## ABOUT THIS TASK
Exactly as written, return every line of the data below.
── DATA SUPPLIED ──
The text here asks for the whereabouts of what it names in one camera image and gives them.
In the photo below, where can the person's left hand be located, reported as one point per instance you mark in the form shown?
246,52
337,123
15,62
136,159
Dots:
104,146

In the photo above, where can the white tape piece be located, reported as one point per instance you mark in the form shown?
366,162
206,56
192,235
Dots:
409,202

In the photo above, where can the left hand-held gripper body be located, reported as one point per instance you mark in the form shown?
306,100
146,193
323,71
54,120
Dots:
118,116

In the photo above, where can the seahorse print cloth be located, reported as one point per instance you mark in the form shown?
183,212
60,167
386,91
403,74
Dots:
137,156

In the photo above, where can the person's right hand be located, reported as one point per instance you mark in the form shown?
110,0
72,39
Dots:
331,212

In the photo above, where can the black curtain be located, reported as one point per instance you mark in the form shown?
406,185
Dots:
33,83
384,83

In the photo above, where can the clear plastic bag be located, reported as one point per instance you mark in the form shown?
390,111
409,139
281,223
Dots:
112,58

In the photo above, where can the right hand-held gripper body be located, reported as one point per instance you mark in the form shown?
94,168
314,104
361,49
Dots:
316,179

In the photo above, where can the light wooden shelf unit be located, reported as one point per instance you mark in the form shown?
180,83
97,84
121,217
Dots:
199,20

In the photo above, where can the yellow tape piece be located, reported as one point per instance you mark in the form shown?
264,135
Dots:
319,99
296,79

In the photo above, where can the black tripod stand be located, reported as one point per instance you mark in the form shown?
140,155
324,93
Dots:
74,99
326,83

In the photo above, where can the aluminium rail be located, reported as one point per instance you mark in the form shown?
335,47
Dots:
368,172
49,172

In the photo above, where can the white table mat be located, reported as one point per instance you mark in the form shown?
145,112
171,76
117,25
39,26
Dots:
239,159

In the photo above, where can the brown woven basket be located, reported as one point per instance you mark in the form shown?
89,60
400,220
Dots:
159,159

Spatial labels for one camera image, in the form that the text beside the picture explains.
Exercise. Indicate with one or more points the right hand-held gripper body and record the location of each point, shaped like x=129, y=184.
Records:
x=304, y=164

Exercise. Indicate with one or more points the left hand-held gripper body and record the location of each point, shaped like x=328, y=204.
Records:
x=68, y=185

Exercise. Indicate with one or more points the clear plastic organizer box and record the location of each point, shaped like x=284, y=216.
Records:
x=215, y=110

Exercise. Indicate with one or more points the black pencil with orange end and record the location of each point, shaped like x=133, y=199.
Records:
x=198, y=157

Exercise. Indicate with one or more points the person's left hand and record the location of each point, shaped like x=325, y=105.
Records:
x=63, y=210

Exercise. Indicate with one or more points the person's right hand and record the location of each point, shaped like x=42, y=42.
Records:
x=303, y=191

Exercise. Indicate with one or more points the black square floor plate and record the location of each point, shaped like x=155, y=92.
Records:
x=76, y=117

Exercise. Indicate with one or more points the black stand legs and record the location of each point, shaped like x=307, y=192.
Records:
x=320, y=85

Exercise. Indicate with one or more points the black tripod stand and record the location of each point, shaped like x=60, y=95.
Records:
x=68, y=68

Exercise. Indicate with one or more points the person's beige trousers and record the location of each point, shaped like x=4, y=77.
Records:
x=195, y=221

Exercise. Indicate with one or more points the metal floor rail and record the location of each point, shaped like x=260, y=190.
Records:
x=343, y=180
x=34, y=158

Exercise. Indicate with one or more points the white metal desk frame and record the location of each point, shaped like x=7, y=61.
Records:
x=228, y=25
───
## TASK SOLUTION
The text here asks for the whereabouts of what it names in one camera image and gives them.
In the photo below, where can the person's left hand be located, reported as one point per instance you mark in the form shown?
246,52
337,123
15,62
136,159
Dots:
104,146

In the photo above, where can the white tape piece be located, reported as one point per instance you mark in the form shown?
366,162
206,56
192,235
Dots:
409,202

In the photo above, where can the left hand-held gripper body be located, reported as one point per instance you mark in the form shown?
306,100
146,193
323,71
54,120
Dots:
118,116

In the photo above, where can the seahorse print cloth be located, reported as one point per instance you mark in the form shown?
183,212
60,167
386,91
403,74
Dots:
137,156

In the photo above, where can the person's right hand be located, reported as one point per instance you mark in the form shown?
110,0
72,39
Dots:
331,212

In the photo above, where can the black curtain be located, reported as one point per instance you mark in the form shown?
406,185
Dots:
33,83
384,83

In the photo above, where can the clear plastic bag be located, reported as one point per instance you mark in the form shown?
390,111
409,139
281,223
Dots:
112,58

In the photo above, where can the right hand-held gripper body be located, reported as one point per instance you mark in the form shown?
94,168
314,104
361,49
Dots:
316,179

In the photo above, where can the light wooden shelf unit be located, reported as one point per instance you mark in the form shown?
180,83
97,84
121,217
Dots:
199,20

In the photo above, where can the yellow tape piece be located, reported as one point per instance you mark in the form shown?
264,135
Dots:
319,99
296,79

In the photo above, where can the black tripod stand be located, reported as one point per instance you mark in the form shown?
140,155
324,93
Dots:
74,99
326,83

In the photo above, where can the aluminium rail be located, reported as one point per instance you mark in the form shown?
335,47
Dots:
368,172
49,172

In the photo above, where can the white table mat be located, reported as one point per instance you mark in the form shown?
145,112
171,76
117,25
39,26
Dots:
239,159

In the photo above, where can the brown woven basket be located, reported as one point per instance you mark in the form shown?
89,60
400,220
Dots:
159,159

Spatial labels for one camera image, in the form that the text beside the picture explains.
Exercise. Indicate with one or more points the right hand-held gripper body and record the location of each point, shaped like x=129, y=184.
Records:
x=304, y=164

Exercise. Indicate with one or more points the left hand-held gripper body and record the location of each point, shaped like x=328, y=204.
Records:
x=68, y=185

Exercise. Indicate with one or more points the clear plastic organizer box and record the location of each point, shaped like x=284, y=216.
Records:
x=215, y=110

Exercise. Indicate with one or more points the black pencil with orange end and record the location of each point, shaped like x=133, y=199.
Records:
x=198, y=157

Exercise. Indicate with one or more points the person's left hand and record the location of each point, shaped like x=325, y=105.
Records:
x=63, y=210

Exercise. Indicate with one or more points the person's right hand and record the location of each point, shaped like x=42, y=42.
Records:
x=303, y=191

Exercise. Indicate with one or more points the black square floor plate and record the location of each point, shaped like x=155, y=92.
Records:
x=76, y=117

Exercise. Indicate with one or more points the black stand legs and record the location of each point, shaped like x=307, y=192.
Records:
x=320, y=85

Exercise. Indicate with one or more points the black tripod stand and record the location of each point, shaped like x=60, y=95.
Records:
x=68, y=68

Exercise. Indicate with one or more points the person's beige trousers and record the location of each point, shaped like x=4, y=77.
Records:
x=195, y=221

Exercise. Indicate with one or more points the metal floor rail and record the location of each point, shaped like x=260, y=190.
Records:
x=343, y=180
x=34, y=158

Exercise. Indicate with one or more points the white metal desk frame and record the location of each point, shaped like x=7, y=61.
Records:
x=228, y=25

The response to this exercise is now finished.